Had states reduced eligibility or made it harder to enroll, more people would have been left without coverage, including those who turn to Medicaid and CHIP during tough economic times, according to the report.
“Millions of Americans families have turned to Medicaid and CHIP as incomes have declined after losing jobs and the health insurance that often goes with them,” Diane Rowland, executive vice president of KFF and executive director of KCMU, said in a statement. “Keeping these programs stable and strong has helped protect children and avoid an even larger increase in the nation's 50 million uninsured, and will be key to ensuring the success of health reform implementation over the next few years.”
The survey found that two states, Arizona and New Jersey, did reduce coverage in areas not subject to the MOE requirements. States also made cuts to benefits and provider reimbursement to deal with increasing costs and budget shortfalls.
Overall, the report said that coverage for children outpaces coverage for adults. Almost all states now cover children with incomes above 200 percent of the federal poverty level (FPL), but the threshold for parental eligibility remains well below the poverty level, and childless adults are largely ineligible for the program.
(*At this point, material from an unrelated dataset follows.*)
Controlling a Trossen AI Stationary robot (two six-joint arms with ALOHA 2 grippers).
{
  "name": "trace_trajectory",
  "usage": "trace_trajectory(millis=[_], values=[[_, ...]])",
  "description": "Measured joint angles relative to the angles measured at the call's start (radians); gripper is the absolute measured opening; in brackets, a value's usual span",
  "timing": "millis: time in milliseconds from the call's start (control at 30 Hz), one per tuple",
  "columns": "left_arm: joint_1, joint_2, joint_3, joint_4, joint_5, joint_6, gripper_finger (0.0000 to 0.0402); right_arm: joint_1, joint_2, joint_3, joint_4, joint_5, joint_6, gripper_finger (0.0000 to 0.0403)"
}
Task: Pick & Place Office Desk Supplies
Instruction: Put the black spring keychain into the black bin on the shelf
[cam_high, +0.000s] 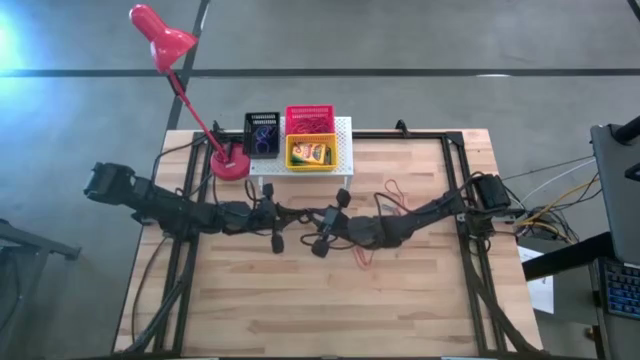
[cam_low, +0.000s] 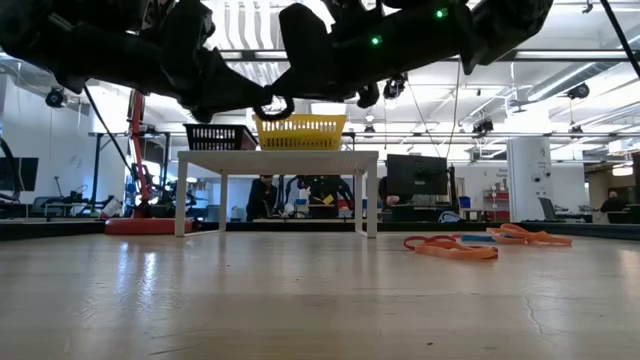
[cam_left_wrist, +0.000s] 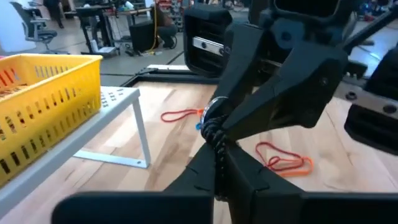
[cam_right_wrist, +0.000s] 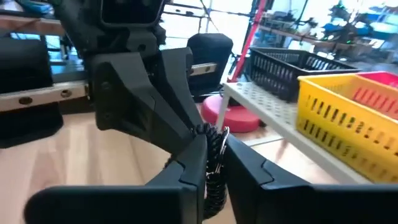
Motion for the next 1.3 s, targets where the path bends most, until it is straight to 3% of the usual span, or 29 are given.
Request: trace_trajectory(millis=[167,333,533,633,767,867,967,1133,1300], values=[[-0.003,-0.038,0.0,-0.035,0.057,0.002,0.0015,0.003,-0.025,0.0,-0.076,-0.064,0.04,0.0104],[-0.004,-0.16,0.002,-0.155,0.08,0.002,0.0014,0.019,-0.12,0.0,-0.171,-0.051,-0.014,0.0164],[-0.001,-0.369,0.106,-0.464,0.069,0.003,0.0014,0.036,-0.187,-0.021,-0.233,-0.044,0.008,0.0187],[0.009,-0.435,0.222,-0.689,-0.018,0.017,0.0014,0.034,-0.185,-0.05,-0.248,-0.008,0.055,0.0184],[0.062,-0.449,0.393,-0.998,-0.247,0.007,0.0014,0.038,-0.17,-0.09,-0.247,-0.006,0.15,0.0177],[0.176,-0.429,0.486,-1.179,-0.286,-0.04,0.0014,0.037,-0.154,-0.105,-0.233,0.007,0.199,0.0171],[0.335,-0.401,0.517,-1.254,-0.212,-0.074,0.0014,0.035,-0.138,-0.103,-0.204,0.014,0.226,0.0167],[0.624,-0.328,0.517,-1.246,0.041,-0.07,0.0021,0.041,-0.125,-0.106,-0.183,0.011,0.23,0.0159],[0.785,-0.255,0.519,-1.205,0.184,-0.031,0.0044,0.054,-0.126,-0.107,-0.19,0.011,0.228,0.0151]])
While PPACA creates a new federal floor for Medicaid eligibility of 133 percent of FPL, many low-income adults will lack access to coverage until the expansion is implemented in 2014, according to the report.
The survey also found that coverage for pregnant women through Medicaid and CHIP remained stable in 2010, with some improvements.
Of the 13 states that expanded eligibility in 2010, most put into place policies that affect children, but the expansions varied in size and scope. However, three states did expand coverage for low-income adults through Medicaid, two of which took advantage of an early option to expand Medicaid, according to the report.
The survey also found that six states adopted an option included in the CHIP Reauthorization Act to provide coverage to legally residing immigrant children without a five-year waiting period, bringing to 21 the total number of states that do so.
CHIPRA options also played a role in streamlining eligibility and enrollment in 2010, such as an option to use an electronic data match with the Social Security Administration to verify a citizenship for applicants. The survey found that 29 states adopted the option for children in Medicaid, 27 adopted it for parents in Medicaid, and 21 adopted it in CHIP.
The 14 states that improved their enrollment and renewal procedures did so by lessening paper documentation burdens, using data from other programs to make eligibility determinations rather than repeating the process, adopting presumptive and continuous eligibility rules, and eliminating asset tests and in-person interview requirements, according to the report.
The survey also looked at how states are using technology to modernize their programs. While states have made some improvements, more work is needed, especially to ensure smooth implementation of PPACA, according to the report.